**Task to complete**
Among the entries below, take the line with "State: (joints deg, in" and the line with "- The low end", and output them and every line between them exactly, with nothing else.

(Saved entries)
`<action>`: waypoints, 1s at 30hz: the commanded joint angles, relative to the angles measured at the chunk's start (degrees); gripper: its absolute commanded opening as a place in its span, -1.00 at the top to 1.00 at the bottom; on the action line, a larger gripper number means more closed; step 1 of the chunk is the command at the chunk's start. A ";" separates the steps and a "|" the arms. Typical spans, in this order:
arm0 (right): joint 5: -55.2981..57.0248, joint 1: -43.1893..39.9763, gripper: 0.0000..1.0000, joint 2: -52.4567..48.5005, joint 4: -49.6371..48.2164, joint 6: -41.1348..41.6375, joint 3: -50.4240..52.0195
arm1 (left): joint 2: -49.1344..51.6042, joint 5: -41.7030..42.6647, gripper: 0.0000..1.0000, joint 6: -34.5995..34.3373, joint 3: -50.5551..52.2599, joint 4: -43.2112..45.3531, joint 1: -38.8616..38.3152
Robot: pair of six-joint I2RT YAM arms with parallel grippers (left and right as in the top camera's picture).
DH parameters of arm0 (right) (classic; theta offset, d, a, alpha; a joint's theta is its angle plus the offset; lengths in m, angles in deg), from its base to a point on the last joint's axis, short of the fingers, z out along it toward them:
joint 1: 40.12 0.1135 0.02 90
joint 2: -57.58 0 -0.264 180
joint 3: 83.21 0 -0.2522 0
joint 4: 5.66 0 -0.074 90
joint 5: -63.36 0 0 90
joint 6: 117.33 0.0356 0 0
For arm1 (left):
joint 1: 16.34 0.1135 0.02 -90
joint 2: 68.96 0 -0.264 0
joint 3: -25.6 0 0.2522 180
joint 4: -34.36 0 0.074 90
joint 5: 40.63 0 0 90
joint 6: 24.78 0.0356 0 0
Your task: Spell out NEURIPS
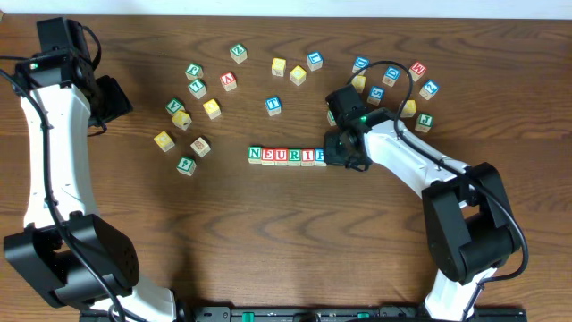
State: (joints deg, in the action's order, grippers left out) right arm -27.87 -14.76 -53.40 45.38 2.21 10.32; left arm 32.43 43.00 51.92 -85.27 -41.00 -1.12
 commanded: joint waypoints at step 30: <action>0.20 0.61 0.77 -1.55 -3.23 -1.38 -0.57 | 0.22 -0.74 -0.44 0.09 -0.63 -0.31 0.13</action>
State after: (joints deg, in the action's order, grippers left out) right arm -27.72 -14.58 -54.38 42.54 1.75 10.32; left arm 32.43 42.98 51.92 -85.27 -41.00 -1.12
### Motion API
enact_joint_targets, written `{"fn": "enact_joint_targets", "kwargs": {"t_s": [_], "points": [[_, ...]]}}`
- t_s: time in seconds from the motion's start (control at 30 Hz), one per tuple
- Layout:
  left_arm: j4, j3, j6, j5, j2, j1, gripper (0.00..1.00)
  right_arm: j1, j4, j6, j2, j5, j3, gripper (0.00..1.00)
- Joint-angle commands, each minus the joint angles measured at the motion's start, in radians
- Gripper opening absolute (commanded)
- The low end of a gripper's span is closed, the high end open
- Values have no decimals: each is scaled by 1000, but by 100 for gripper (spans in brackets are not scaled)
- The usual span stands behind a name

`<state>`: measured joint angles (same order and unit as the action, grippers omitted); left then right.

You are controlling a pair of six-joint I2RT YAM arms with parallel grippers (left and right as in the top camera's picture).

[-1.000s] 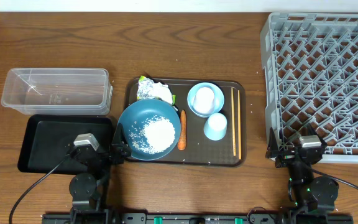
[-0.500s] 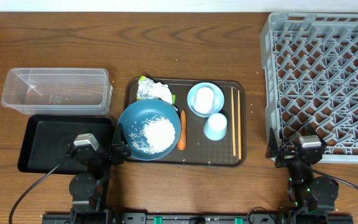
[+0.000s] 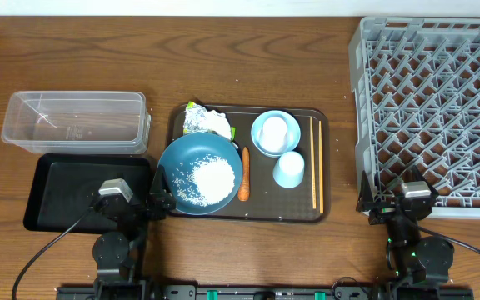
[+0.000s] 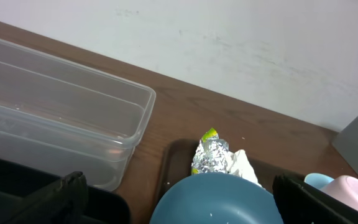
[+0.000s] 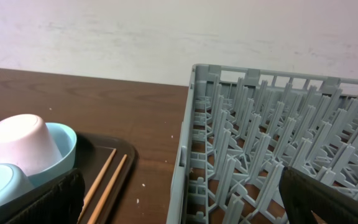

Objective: Sort waste into correct bins and load items into the dishwasher rack

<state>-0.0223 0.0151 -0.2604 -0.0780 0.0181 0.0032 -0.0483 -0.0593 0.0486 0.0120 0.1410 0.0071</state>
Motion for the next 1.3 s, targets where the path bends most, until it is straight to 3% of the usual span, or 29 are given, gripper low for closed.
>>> {"fn": "enact_joint_targets", "kwargs": {"t_s": [0.0,0.37,0.57,0.67,0.77,0.93,1.1,1.27], "points": [[-42,-11,16,-11,5,-5,98,-5,-4,13,-3,-2,-2,99],[-41,-11,-23,-37,5,-5,98,-5,-4,13,-3,-2,-2,99],[-21,-10,-318,-280,5,-5,98,-5,-4,13,-3,-2,-2,99],[29,-10,-373,-503,5,-5,98,-5,-4,13,-3,-2,-2,99],[86,1,-374,-645,5,-5,98,-5,-4,13,-3,-2,-2,99],[33,71,-373,-681,6,-5,98,-5,-4,13,-3,-2,-2,99],[-217,203,-307,-621,37,-5,98,-5,-4,13,-3,-2,-2,99],[-427,384,-136,-595,164,-5,98,-5,-4,13,-3,-2,-2,99]]}}
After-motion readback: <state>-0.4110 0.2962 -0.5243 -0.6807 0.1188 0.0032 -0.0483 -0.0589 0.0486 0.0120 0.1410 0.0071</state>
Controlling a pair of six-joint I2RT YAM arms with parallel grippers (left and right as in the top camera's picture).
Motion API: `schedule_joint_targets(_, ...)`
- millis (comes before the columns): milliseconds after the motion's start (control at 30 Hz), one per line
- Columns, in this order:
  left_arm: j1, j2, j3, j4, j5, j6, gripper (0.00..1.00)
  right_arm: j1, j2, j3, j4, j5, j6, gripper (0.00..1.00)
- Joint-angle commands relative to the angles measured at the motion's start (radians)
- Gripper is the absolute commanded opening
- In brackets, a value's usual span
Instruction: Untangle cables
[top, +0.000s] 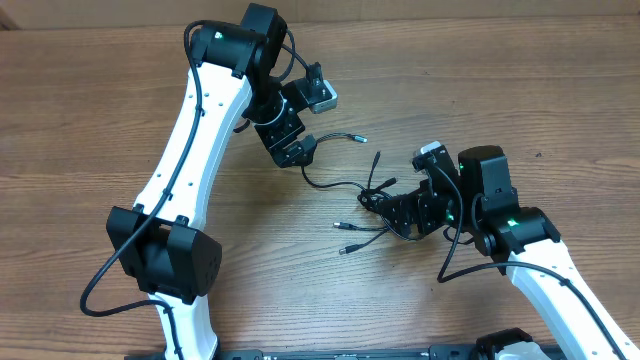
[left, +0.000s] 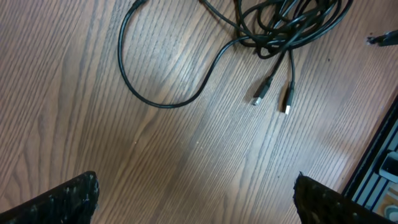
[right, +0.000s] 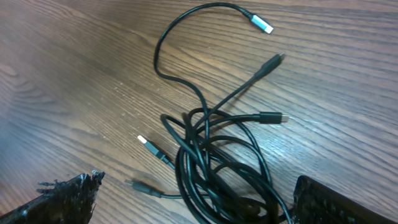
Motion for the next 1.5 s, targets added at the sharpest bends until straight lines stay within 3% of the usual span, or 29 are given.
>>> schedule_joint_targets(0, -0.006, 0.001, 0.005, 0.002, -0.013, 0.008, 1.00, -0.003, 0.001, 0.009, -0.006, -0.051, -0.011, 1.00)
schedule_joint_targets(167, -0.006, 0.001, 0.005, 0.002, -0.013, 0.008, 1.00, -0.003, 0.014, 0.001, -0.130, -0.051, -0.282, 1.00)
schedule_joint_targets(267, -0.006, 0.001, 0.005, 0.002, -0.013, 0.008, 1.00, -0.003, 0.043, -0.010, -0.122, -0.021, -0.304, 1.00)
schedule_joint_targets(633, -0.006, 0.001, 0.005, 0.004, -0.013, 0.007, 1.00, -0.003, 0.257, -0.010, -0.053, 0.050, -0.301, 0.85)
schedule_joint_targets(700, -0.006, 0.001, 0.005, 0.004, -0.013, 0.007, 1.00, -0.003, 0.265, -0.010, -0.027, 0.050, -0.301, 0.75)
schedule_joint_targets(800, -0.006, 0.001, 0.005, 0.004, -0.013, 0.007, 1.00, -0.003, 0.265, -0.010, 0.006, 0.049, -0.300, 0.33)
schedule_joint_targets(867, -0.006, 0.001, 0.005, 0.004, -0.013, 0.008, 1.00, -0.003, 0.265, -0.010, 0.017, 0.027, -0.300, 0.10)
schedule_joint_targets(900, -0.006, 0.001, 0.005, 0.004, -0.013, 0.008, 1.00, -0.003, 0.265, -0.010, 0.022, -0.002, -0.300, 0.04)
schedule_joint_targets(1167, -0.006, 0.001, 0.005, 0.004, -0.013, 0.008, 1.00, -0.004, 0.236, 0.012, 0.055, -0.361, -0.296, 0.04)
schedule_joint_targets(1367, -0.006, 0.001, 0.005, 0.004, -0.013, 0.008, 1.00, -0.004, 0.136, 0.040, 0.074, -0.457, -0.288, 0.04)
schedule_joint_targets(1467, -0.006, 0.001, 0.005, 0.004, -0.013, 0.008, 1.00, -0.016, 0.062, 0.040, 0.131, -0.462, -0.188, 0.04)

**Exercise response**
State: (joints deg, in the action's order, grippers left out) right arm -27.87 -14.76 -53.40 45.38 2.21 10.32; left arm 32.43 43.00 51.92 -85.27 -41.00 -1.12
 commanded: joint waypoints at step 30: <action>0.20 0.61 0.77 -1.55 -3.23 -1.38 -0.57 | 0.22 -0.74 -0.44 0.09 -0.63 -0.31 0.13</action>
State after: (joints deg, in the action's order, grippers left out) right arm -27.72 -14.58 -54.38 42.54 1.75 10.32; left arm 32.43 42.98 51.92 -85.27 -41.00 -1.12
### Motion API
enact_joint_targets, written `{"fn": "enact_joint_targets", "kwargs": {"t_s": [_], "points": [[_, ...]]}}`
- t_s: time in seconds from the motion's start (control at 30 Hz), one per tuple
- Layout:
  left_arm: j4, j3, j6, j5, j2, j1, gripper (0.00..1.00)
  right_arm: j1, j4, j6, j2, j5, j3, gripper (0.00..1.00)
- Joint-angle commands, each minus the joint angles measured at the motion's start, in radians
- Gripper opening absolute (commanded)
- The low end of a gripper's span is closed, the high end open

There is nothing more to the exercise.